> ABOUT THIS TASK
Once you have read the data below, please repeat all of it exactly.

> INPUT DATA
══════

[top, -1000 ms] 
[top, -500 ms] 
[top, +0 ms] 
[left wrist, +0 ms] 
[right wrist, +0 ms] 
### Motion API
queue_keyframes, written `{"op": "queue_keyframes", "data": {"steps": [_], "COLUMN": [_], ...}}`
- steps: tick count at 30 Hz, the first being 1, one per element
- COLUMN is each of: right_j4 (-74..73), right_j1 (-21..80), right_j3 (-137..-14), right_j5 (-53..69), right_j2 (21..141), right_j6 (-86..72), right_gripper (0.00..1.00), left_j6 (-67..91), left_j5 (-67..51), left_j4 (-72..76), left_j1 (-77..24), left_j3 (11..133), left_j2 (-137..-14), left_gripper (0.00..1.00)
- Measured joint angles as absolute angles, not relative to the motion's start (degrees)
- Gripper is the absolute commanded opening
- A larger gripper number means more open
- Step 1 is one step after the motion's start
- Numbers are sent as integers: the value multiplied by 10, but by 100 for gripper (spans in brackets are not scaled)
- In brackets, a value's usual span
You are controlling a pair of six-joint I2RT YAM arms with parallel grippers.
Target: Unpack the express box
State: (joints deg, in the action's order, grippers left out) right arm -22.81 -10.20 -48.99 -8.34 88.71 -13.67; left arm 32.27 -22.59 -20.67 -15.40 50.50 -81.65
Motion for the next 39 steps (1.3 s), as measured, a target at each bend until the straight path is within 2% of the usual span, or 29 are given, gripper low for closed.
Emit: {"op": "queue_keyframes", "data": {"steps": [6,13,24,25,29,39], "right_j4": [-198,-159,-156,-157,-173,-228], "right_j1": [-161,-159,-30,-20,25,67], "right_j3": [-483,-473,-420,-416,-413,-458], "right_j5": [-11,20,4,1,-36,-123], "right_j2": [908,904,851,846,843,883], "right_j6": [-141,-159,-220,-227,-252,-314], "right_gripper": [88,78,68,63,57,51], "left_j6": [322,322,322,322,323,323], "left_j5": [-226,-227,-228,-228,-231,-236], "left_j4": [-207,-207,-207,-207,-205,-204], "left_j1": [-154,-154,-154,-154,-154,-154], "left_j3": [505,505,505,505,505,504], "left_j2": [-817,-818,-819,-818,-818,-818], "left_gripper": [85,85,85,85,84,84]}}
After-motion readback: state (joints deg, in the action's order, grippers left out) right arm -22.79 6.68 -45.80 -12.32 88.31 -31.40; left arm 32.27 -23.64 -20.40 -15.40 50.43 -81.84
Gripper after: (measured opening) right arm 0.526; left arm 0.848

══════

> RESPONSE
[top, -1000 ms] 
[top, -500 ms] 
[top, +0 ms] 
[left wrist, +0 ms] 
[right wrist, +0 ms] 
### Motion API
queue_keyframes, written `{"op": "queue_keyframes", "data": {"steps": [_], "COLUMN": [_], ...}}`
- steps: tick count at 30 Hz, the first being 1, one per element
- COLUMN is each of: right_j4 (-74..73), right_j1 (-21..80), right_j3 (-137..-14), right_j5 (-53..69), right_j2 (21..141), right_j6 (-86..72), right_gripper (0.00..1.00), left_j6 (-67..91), left_j5 (-67..51), left_j4 (-72..76), left_j1 (-77..24), left_j3 (11..133), left_j2 (-137..-14), left_gripper (0.00..1.00)
- Measured joint angles as absolute angles, not relative to the motion's start (degrees)
- Gripper is the absolute commanded opening
- A larger gripper number means more open
- Step 1 is one step after the motion's start
- Numbers are sent as integers: the value multiplied by 10, but by 100 for gripper (spans in brackets are not scaled)
- In brackets, a value's usual span
You are controlling a pair of six-joint I2RT YAM arms with parallel grippers.
Target: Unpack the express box
State: (joints deg, in the action's order, grippers left out) right arm -22.81 -10.20 -48.99 -8.34 88.71 -13.67; left arm 32.27 -22.59 -20.67 -15.40 50.50 -81.65
Motion for the next 39 steps (1.3 s), as measured, a target at each bend until the straight path is within 2% of the usual span, or 29 are given, gripper low for closed.
Emit: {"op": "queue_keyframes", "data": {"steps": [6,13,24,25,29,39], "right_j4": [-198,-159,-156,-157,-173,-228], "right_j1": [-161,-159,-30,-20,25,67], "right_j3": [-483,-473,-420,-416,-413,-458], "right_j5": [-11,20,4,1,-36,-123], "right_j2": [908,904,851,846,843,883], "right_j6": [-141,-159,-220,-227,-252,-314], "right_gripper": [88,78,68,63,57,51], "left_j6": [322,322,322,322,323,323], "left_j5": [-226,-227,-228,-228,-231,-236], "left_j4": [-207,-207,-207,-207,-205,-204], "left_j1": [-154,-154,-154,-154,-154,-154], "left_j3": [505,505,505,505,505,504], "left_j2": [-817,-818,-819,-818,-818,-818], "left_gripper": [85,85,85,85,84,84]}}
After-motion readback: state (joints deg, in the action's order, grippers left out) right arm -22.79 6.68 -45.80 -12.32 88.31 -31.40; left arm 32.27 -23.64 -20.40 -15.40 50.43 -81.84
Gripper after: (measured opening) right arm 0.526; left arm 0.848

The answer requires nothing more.